## Aim of the task
Repeat the listing exactly. Pictures stay out of your copy.
Information provided START
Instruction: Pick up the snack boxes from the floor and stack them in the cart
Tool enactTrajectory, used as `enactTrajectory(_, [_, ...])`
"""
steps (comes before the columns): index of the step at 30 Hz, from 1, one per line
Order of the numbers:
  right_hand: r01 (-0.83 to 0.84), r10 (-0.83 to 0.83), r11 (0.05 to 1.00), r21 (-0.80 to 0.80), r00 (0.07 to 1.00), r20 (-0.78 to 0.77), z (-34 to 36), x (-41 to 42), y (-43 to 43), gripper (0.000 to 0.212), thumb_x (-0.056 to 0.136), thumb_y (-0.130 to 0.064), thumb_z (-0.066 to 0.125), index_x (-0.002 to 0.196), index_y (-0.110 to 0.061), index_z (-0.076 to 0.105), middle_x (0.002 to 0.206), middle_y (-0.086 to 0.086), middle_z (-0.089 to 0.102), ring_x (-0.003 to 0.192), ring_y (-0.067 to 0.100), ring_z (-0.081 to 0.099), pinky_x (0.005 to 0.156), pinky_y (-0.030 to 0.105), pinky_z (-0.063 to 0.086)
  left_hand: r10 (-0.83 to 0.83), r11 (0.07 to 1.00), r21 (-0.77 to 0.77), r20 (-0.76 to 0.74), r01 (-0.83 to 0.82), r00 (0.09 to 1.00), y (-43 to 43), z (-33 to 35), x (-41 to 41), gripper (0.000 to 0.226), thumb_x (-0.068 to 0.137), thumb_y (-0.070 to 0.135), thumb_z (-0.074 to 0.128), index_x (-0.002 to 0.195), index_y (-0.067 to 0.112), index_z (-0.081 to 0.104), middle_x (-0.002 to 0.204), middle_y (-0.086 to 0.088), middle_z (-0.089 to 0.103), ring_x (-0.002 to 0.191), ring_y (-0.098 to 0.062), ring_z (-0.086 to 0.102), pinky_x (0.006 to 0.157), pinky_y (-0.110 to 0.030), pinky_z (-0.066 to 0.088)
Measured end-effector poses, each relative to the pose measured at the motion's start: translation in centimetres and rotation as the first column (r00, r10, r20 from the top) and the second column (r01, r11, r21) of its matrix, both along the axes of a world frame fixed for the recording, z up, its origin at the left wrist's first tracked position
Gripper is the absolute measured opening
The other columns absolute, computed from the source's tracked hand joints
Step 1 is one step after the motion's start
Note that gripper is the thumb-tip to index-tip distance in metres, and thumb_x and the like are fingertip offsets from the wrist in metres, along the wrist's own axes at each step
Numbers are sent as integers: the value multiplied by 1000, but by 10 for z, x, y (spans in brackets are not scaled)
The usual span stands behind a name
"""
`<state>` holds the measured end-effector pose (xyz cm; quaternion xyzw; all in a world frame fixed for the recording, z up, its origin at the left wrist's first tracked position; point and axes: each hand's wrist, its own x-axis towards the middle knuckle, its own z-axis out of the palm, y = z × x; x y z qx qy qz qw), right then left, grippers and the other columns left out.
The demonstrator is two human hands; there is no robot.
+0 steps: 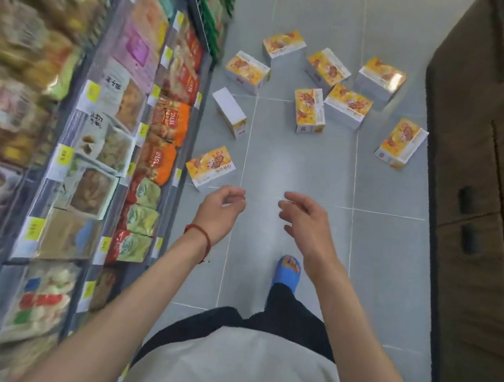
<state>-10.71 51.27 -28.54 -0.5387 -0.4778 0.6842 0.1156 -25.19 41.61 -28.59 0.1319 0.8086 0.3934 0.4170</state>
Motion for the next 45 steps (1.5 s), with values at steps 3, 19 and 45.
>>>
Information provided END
## Answer for this exercise
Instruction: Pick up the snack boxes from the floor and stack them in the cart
Tool enactTrajectory, used as `enactTrajectory(_, [_, ...])`
"""
steps (comes before the columns): index of the step at 30 Hz, from 1, one per line
Order of the numbers:
  right_hand: r01 (-0.83 to 0.84), r10 (-0.83 to 0.83), r11 (0.05 to 1.00), r21 (-0.80 to 0.80), r00 (0.07 to 1.00), r20 (-0.78 to 0.77), z (-34 to 36), x (-41 to 42), y (-43 to 43), gripper (0.000 to 0.212), thumb_x (-0.056 to 0.136), thumb_y (-0.130 to 0.064), thumb_z (-0.066 to 0.125), index_x (-0.002 to 0.196), index_y (-0.110 to 0.061), index_z (-0.076 to 0.105), middle_x (0.002 to 0.206), middle_y (-0.086 to 0.086), middle_z (-0.089 to 0.102), ring_x (-0.003 to 0.192), ring_y (-0.067 to 0.100), ring_z (-0.081 to 0.099), pinky_x (0.005 to 0.156), pinky_y (-0.030 to 0.105), pinky_z (-0.063 to 0.086)
  left_hand: r10 (-0.83 to 0.83), r11 (0.07 to 1.00), r21 (-0.77 to 0.77), r20 (-0.76 to 0.74), r01 (-0.83 to 0.82), r00 (0.09 to 1.00), y (-43 to 43), z (-33 to 35), x (-41 to 41), gripper (0.000 to 0.226), thumb_x (-0.068 to 0.137), thumb_y (-0.070 to 0.135), thumb_z (-0.074 to 0.128), index_x (-0.002 to 0.195), index_y (-0.067 to 0.112), index_z (-0.081 to 0.104), middle_x (-0.002 to 0.204), middle_y (-0.086 to 0.088), middle_z (-0.089 to 0.103), ring_x (-0.002 to 0.191), ring_y (-0.098 to 0.062), ring_z (-0.086 to 0.102), pinky_x (0.006 to 0.157), pinky_y (-0.110 to 0.030), pinky_z (-0.066 to 0.088)
Measured end-effector poses, each relative to the pose measured at the motion's start: translation in centimetres and rotation as the first column (r00, r10, r20 from the top) and the second column (r01, r11, r21) of its matrix, both along the axes of a world frame fixed for the recording, z up, its origin at the left wrist's first tracked position
Gripper is the absolute measured opening
The other columns absolute, computed from the source's tracked hand joints
Step 1 is one step after the motion's start
Note that gripper is the thumb-tip to index-tip distance in metres, and thumb_x and the like are fingertip offsets from the wrist in metres, along the wrist's own axes at each step
Numbers are sent as integers: the value multiplied by 1000, but by 10 for z, x, y (spans in brackets are not scaled)
The usual span stands behind a name
"""
`<state>` holds the measured end-effector pose (xyz cm; quaternion xyzw; all in a world frame fixed for the recording, z up, its origin at the left wrist's first tracked position; point and axes: each hand's wrist, its own x-axis towards the middle knuckle, its own z-axis out of the palm, y = z × x; x y z qx qy qz qw), right then left, grippers and the other columns left out.
The demonstrator is two human hands; there is no robot.
+0 steps: 
<state>-10.71 51.27 -28.54 -0.5387 -0.4778 0.6842 0.1156 -25.19 41.61 -28.59 0.1319 0.8086 0.3934 0.4170</state>
Motion for the next 45 steps (1.5 s), with values at steps 3, 19 and 45.
>>>

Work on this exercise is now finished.